Clearing Up the Confusion: Is Baby’s Breath Poisonous?


For years, there has been a debate over whether one of the most popular flowers in weddings, baby’s breath, is safe to handle and consume. While some claim that the tiny white blooms can be toxic and cause health problems, others assert that these allegations are unfounded.

What is Baby’s Breath?

Baby’s breath, also known as Gypsophila, is a herbaceous perennial plant that is primarily grown for its delicate, white flowers. It’s native to Asia, Europe, and Africa but has become a staple in floral arrangements all over the world. These flowers not only make charming fillers for bouquets, but they can also be used to create wreaths and garlands as well as centerpieces for weddings and events.

Allegations of Poisonous Properties

Some people believe that baby’s breath is toxic due to its high saponin content, a steroid-like compound found in several plants that’s often responsible for their soapy texture. Saponins have been known to cause digestive problems and other unpleasant symptoms when ingested in large quantities. However, there’s no evidence to suggest that baby’s breath is any more poisonous than other plants containing saponins, such as spinach, quinoa or chocolate.

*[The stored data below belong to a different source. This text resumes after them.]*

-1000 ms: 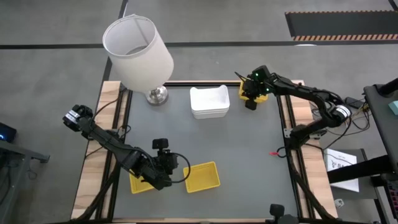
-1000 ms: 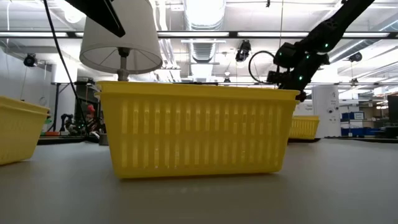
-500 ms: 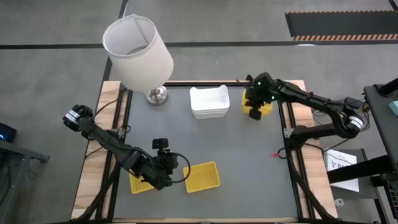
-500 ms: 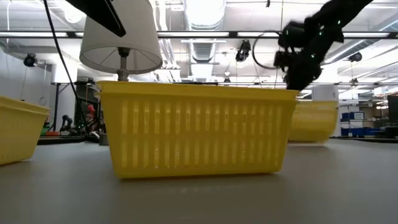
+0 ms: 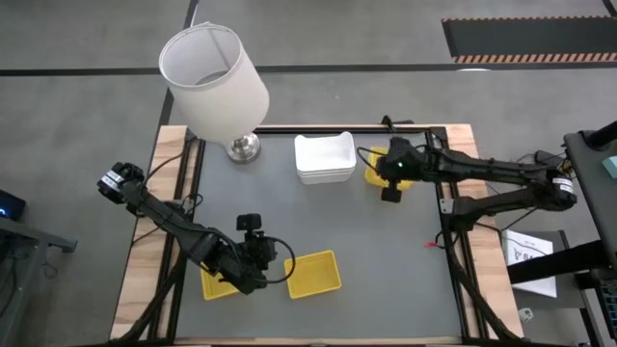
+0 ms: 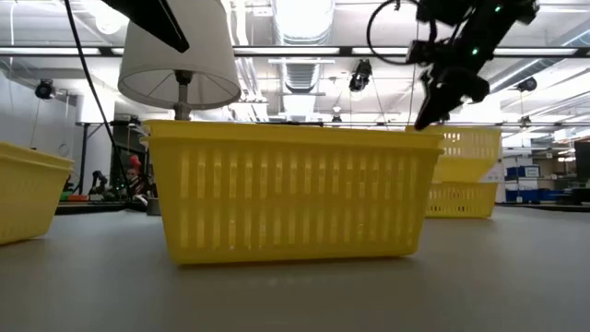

Debunking the Poisonous Claims

According to scientific studies, baby’s breath is not toxic, and it’s safe to handle and consume in moderate amounts. In fact, the most common variety, Gypsophila elegans, is used in the cosmetic industry for its anti-inflammatory and skin-soothing properties. The species that contain high levels of saponin are not typically used in floral arrangements or sold for decorative purposes.

Safe Handling Practices

While baby’s breath is generally harmless, it’s important to handle it with care to avoid irritation or allergic reactions. If you have sensitive skin, use gloves when cutting or handling the flowers, and avoid rubbing your eyes or nose after touching them. Additionally, be cautious when using baby’s breath in food or beverages, as some people may have mild allergic reactions when consuming it in large amounts.


Despite the confusion surrounding baby’s breath’s potential toxicity, the scientific consensus is that it’s safe for use in floral arrangements and weddings, as long as appropriate handling practices are followed. So, if you’re planning to incorporate baby’s breath in your next event, there’s nothing to worry about as long as you’re dealing with the correct species of the plant.